*Problem details:* Tally the lines containing "rendered" in this data. Respond with the tally alone.

(Records contained in a dataset)
>>>>>
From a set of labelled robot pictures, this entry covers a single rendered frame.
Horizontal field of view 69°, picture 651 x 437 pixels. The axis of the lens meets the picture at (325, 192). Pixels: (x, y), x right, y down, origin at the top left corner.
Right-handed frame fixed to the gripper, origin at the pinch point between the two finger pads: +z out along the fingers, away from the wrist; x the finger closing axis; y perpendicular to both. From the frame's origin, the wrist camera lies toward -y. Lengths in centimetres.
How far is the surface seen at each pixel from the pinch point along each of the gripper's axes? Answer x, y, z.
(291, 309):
<<<<<
>>>>>
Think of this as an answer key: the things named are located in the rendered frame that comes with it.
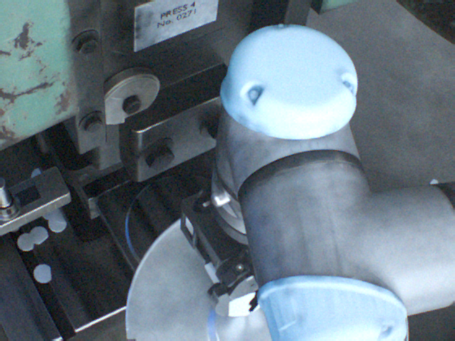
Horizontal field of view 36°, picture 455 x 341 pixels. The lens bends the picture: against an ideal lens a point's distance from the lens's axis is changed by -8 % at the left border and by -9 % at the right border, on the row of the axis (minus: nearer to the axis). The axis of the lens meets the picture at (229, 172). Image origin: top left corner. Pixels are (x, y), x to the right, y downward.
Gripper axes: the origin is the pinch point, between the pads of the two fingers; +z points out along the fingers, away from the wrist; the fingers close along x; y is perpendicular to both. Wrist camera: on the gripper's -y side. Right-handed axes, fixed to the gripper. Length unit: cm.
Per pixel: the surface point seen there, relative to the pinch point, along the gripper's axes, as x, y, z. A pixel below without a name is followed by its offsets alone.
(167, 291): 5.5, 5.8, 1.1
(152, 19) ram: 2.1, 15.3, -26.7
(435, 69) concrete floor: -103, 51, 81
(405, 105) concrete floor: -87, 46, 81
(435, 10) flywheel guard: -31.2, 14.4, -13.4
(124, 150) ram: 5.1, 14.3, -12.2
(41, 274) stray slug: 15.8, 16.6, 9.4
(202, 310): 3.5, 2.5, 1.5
<<<<<
*Answer to this task:* 2